Task to complete
Print the lines exactly. Start at the first line of the material below, end with the line that contains "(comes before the", and skip all pictures.

☆ ☆ ☆ ☆

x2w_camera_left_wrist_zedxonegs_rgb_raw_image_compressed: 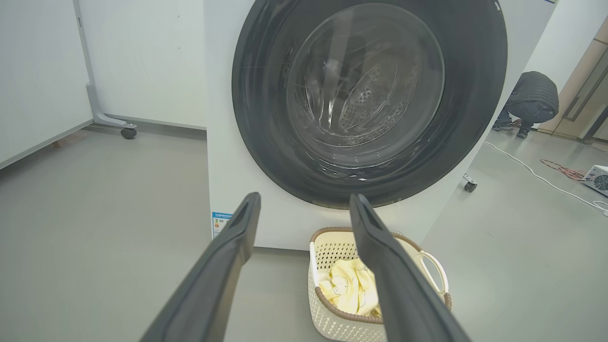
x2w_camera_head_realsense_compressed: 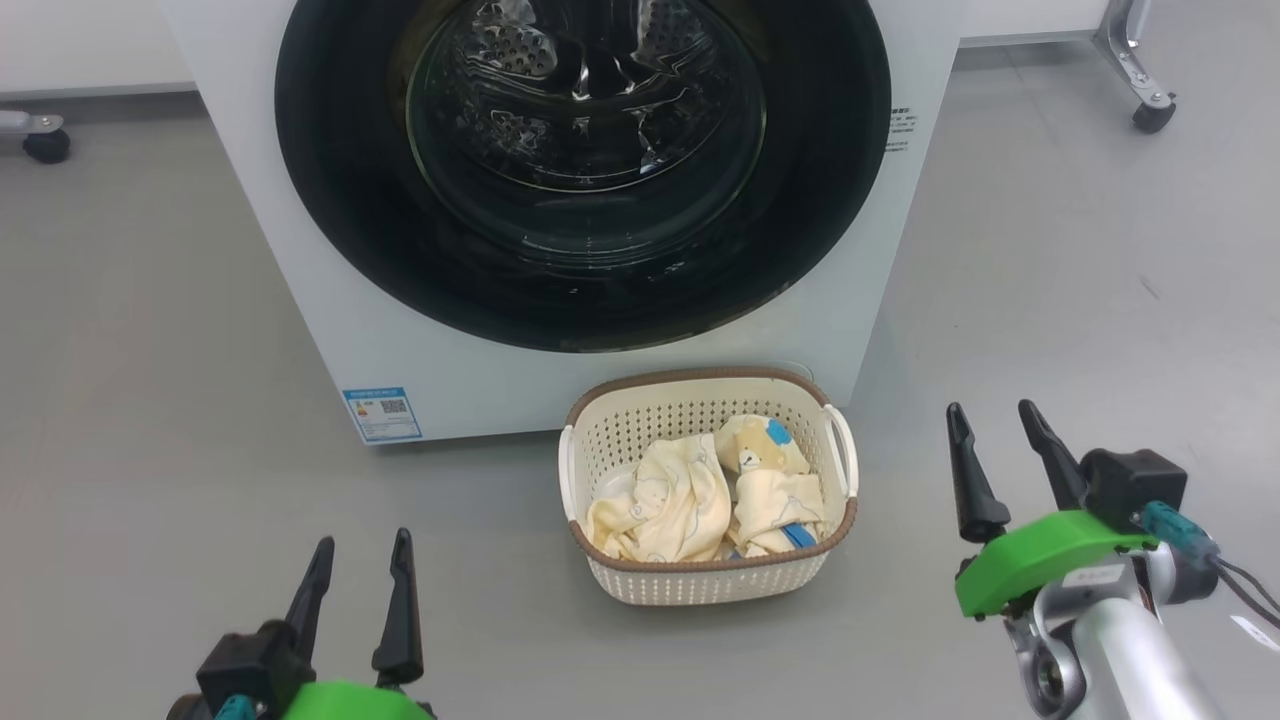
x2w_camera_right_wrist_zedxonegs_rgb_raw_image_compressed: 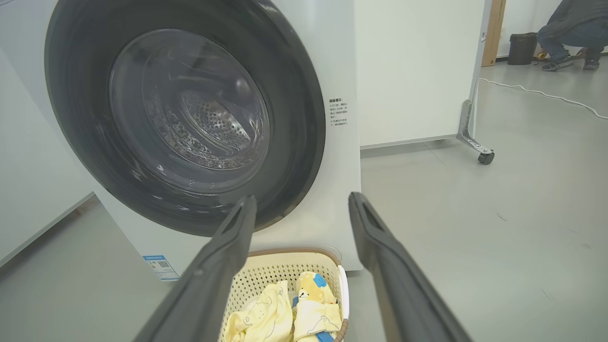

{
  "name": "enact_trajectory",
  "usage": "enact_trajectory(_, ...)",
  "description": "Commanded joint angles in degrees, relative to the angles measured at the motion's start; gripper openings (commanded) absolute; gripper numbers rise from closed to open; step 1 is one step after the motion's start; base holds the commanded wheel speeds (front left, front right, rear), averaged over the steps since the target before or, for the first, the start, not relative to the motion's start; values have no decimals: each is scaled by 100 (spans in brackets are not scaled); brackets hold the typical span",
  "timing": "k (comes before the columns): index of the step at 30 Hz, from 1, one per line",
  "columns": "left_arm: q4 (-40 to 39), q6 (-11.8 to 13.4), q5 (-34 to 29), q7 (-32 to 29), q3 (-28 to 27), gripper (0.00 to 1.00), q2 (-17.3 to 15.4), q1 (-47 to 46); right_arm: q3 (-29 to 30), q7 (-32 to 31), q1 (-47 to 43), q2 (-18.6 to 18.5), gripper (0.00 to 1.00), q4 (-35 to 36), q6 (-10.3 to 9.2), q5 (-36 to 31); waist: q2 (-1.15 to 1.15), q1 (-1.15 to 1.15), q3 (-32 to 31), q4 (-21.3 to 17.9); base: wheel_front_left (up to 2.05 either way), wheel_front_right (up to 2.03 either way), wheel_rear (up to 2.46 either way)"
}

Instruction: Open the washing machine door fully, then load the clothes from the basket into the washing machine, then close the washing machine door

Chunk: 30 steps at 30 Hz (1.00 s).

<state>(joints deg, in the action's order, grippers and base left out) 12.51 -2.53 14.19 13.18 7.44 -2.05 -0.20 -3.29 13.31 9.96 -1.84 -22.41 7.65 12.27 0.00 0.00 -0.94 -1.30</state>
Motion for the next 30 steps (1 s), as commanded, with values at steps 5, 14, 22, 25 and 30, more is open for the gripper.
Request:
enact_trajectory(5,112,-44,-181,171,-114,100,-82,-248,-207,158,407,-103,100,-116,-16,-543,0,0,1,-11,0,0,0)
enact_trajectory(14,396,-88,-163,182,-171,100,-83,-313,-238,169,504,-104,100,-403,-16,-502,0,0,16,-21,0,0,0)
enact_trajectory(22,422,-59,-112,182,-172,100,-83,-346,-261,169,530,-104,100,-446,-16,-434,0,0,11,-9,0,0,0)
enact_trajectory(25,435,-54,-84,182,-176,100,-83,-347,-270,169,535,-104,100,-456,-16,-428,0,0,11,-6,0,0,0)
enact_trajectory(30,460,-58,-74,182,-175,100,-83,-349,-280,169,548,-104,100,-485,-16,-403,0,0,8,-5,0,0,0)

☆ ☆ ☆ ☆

Task answer
x2w_camera_left_wrist_zedxonegs_rgb_raw_image_compressed: 
x2w_camera_head_realsense_compressed: 
x2w_camera_right_wrist_zedxonegs_rgb_raw_image_compressed: 

{
  "name": "enact_trajectory",
  "usage": "enact_trajectory(_, ...)",
  "description": "Commanded joint angles in degrees, relative to the angles measured at the motion's start; gripper openings (commanded) absolute; gripper numbers rise from closed to open; step 1 is one step after the motion's start; base holds the commanded wheel speeds (front left, front right, rear), averaged over the steps since the target before or, for the first, the start, not relative to the motion's start; values have no decimals: each is scaled by 100 (spans in brackets are not scaled); brackets hold the typical span",
  "timing": "k (comes before the columns): index of the step at 30 Hz, from 1, one per line",

Nothing further remains in this exercise.